While there has been significant movement on the server side to improve efficiency, first through virtualization and more recently with significantly more efficient servers, equivalent steps on the storage side have been much slower. And all of this has an impact on latency.

One problem is that solid-state drives don’t hold as much data as spinning disks, as most people realize from looking at the size of SSD options on notebooks compared to spinning media. The comparable standard for NVMe in the data center is SCSI over PCIe, or SOP from the Solid State Storage Initiative.

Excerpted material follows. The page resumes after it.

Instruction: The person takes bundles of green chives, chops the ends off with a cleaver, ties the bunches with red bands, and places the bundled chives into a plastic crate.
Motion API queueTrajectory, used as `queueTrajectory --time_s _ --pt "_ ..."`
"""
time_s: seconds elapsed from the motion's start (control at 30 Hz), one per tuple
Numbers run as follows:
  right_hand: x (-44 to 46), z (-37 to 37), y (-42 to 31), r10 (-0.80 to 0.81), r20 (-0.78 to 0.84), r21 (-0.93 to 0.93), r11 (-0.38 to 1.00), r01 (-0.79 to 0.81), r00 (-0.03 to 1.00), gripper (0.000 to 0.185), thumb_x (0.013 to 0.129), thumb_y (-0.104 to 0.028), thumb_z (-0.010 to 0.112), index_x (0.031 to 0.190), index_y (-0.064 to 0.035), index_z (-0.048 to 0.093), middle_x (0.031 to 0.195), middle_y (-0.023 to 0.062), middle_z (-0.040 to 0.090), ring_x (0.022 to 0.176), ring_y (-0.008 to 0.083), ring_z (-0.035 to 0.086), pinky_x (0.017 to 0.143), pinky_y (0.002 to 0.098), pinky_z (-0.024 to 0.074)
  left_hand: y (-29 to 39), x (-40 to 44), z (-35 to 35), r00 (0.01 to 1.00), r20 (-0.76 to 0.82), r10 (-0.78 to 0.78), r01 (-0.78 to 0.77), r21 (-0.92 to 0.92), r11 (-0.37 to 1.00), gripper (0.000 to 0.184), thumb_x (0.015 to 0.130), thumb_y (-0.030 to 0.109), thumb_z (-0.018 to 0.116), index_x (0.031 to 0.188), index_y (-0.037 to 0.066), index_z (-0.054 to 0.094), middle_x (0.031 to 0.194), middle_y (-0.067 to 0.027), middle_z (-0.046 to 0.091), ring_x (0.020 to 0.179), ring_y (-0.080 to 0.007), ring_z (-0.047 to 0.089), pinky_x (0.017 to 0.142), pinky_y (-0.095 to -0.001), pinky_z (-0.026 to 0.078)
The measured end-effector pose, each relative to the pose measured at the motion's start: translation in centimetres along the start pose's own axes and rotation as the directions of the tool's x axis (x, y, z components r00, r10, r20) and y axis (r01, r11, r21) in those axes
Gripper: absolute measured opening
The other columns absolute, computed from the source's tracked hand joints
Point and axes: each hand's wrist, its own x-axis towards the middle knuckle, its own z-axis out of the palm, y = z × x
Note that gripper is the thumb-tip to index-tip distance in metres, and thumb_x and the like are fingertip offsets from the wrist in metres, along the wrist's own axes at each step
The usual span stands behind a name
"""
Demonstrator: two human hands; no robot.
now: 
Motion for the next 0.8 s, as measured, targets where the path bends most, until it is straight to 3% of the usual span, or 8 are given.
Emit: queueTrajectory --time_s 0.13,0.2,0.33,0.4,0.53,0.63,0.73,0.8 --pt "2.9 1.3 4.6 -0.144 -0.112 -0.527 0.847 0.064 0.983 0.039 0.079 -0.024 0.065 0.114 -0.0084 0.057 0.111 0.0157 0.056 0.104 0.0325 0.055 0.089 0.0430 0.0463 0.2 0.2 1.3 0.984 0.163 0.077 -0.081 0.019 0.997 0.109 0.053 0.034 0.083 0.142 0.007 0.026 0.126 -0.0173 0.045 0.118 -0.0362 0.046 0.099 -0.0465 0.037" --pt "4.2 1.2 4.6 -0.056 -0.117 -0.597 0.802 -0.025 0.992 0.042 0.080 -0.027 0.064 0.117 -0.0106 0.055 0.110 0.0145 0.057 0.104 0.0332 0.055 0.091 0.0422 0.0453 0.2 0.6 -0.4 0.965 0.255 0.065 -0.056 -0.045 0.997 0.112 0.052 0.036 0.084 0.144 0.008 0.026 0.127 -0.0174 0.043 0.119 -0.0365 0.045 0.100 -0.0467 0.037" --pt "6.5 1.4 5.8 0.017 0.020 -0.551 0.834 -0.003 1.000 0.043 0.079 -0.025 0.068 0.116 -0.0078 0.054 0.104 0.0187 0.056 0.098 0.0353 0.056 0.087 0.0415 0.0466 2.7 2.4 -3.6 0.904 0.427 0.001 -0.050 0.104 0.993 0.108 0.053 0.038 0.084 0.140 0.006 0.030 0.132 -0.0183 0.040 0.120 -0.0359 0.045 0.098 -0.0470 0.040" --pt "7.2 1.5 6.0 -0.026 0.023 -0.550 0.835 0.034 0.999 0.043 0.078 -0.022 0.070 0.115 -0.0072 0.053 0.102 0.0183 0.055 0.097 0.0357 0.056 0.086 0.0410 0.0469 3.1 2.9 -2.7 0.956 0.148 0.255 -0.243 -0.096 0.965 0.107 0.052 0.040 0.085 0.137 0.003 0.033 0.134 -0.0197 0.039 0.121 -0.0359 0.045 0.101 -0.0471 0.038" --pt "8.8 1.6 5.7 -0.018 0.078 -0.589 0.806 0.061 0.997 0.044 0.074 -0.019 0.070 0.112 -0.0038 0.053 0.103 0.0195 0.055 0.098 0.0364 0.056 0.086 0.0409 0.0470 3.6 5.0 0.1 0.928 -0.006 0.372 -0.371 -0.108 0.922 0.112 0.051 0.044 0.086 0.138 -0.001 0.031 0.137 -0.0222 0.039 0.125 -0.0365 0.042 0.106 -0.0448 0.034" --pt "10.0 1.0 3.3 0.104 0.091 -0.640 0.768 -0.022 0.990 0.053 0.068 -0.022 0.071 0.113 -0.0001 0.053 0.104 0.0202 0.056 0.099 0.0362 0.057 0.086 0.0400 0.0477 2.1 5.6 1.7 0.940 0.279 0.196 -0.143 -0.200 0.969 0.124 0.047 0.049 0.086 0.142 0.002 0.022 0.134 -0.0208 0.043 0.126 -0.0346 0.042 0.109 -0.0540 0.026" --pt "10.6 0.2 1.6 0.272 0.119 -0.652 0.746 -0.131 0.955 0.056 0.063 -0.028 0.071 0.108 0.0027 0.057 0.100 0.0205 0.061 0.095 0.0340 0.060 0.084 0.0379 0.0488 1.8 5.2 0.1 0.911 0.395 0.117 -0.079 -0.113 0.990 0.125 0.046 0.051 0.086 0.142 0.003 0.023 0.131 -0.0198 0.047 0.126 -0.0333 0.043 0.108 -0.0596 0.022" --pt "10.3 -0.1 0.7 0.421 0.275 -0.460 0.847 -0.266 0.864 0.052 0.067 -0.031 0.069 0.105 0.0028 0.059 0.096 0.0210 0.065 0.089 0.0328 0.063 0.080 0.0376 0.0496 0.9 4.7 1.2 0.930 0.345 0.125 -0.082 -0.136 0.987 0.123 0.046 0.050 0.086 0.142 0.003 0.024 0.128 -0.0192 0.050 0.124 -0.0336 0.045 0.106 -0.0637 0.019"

“What’s changing is that you’re adding an intelligent scheduler,” said Craig Stoops, group director for verification IP at Synopsys. “You’re able to queue multiple commands at the same time and potentially execute them out of order. This is where you’re seeing companies like Fusion-IO and Violin Memory showing up with high data rates or transactions.”

Trying to nail down a single problem or even multiple problems with latency remains a moving target. Where companies have direct control over a piece of the latency mosaic, they can make a dent. Where they don’t have direct access to the technology, they can mask it—at long as it doesn’t upset the power-performance balance too much.

“Latency shows up in lots of different places, from system design through the network, and from the base station to the terminal and back to the device,” said Tensilica’s Rowen. “In an SoC it’s dominated by going off chip from the processor to the bus to the DRAM controller to DRAM and back, which can eat up 100 to 200 processor cycles. Cache is one way of dealing with that. Another is context switching of processors.”

The reality, though, is there will always be latency to battle somewhere on a chip, whether it’s in a planar design, a stacked die, and regardless of how big the data pipes get or how much intelligence is applied to scheduling. The history of semiconductor and system engineering has been about solving bottlenecks, and the future of advanced designs almost certainly will include new wrinkles on existing problems as well as new challenges in areas such as process variation and quantum effects. And while they may be familiar problems, they’re being viewed in a new context.